### Exercise instructions
Only the lines from the beginning of the data through the one with "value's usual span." belong in the answer, each retyped exactly, with pictures left out.

### Recorded information
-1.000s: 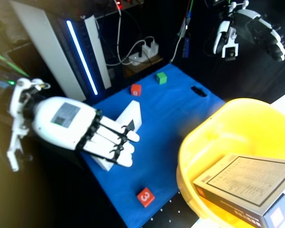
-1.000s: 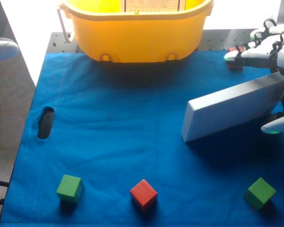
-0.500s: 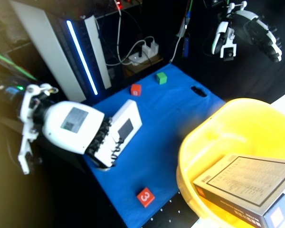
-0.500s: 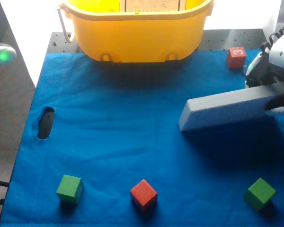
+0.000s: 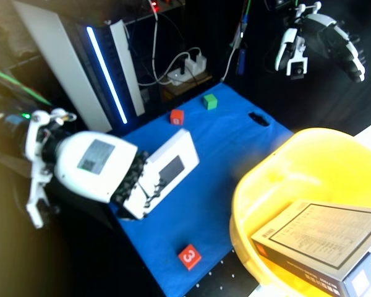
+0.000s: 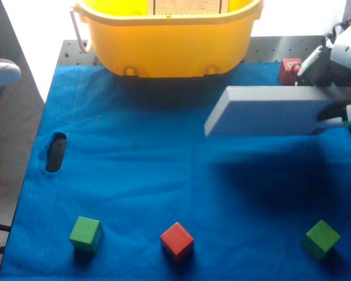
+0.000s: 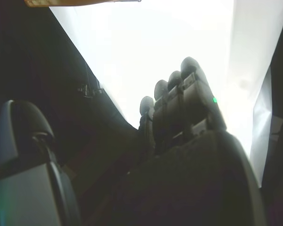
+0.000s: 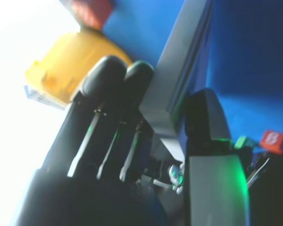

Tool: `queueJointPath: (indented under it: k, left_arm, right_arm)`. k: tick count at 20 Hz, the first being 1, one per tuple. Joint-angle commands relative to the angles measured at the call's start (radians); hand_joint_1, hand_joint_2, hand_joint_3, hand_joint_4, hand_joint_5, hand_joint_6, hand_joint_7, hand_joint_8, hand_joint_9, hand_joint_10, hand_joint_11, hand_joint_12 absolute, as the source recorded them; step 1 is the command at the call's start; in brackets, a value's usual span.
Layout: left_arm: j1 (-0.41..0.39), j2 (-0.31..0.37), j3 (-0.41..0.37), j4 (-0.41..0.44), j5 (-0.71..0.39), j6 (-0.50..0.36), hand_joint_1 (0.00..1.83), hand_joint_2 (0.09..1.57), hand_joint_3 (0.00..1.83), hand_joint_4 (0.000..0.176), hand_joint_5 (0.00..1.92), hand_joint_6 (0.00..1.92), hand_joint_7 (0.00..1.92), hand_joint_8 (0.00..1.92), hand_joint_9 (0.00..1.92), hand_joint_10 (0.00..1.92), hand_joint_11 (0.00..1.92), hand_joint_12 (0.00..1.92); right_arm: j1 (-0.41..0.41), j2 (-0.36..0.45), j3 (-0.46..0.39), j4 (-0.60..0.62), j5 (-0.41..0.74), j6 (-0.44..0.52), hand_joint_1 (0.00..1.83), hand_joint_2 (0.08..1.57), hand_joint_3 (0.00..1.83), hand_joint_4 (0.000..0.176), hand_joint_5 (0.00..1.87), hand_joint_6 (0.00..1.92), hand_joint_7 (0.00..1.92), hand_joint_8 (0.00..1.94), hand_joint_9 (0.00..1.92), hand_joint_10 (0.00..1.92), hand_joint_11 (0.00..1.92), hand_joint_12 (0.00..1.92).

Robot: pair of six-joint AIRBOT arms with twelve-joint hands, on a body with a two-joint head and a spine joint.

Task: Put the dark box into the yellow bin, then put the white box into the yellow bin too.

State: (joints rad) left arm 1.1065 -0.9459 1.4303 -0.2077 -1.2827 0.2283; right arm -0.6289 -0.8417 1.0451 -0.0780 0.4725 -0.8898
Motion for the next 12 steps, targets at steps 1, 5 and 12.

### Reply
-1.000s: 
-1.000s: 
-0.500s: 
-0.500s: 
+0.000s: 
+0.000s: 
+0.000s: 
+0.000s: 

Tool: `queueJointPath: (indented under it: k, left_arm, right_arm)`. k: tick count at 20 Hz, the first being 1, one per tuple. Joint-angle commands relative to the angles measured at the call's start (radians); hand_joint_1, hand_joint_2, hand_joint_3, hand_joint_4, hand_joint_5, hand_joint_6, hand_joint_7, hand_joint_8, hand_joint_9, hand_joint_10, hand_joint_11, hand_joint_12 absolute, as the source recorded them; step 1 is the command at the call's start; in brackets, a value's usual span.

The required output has been given in full.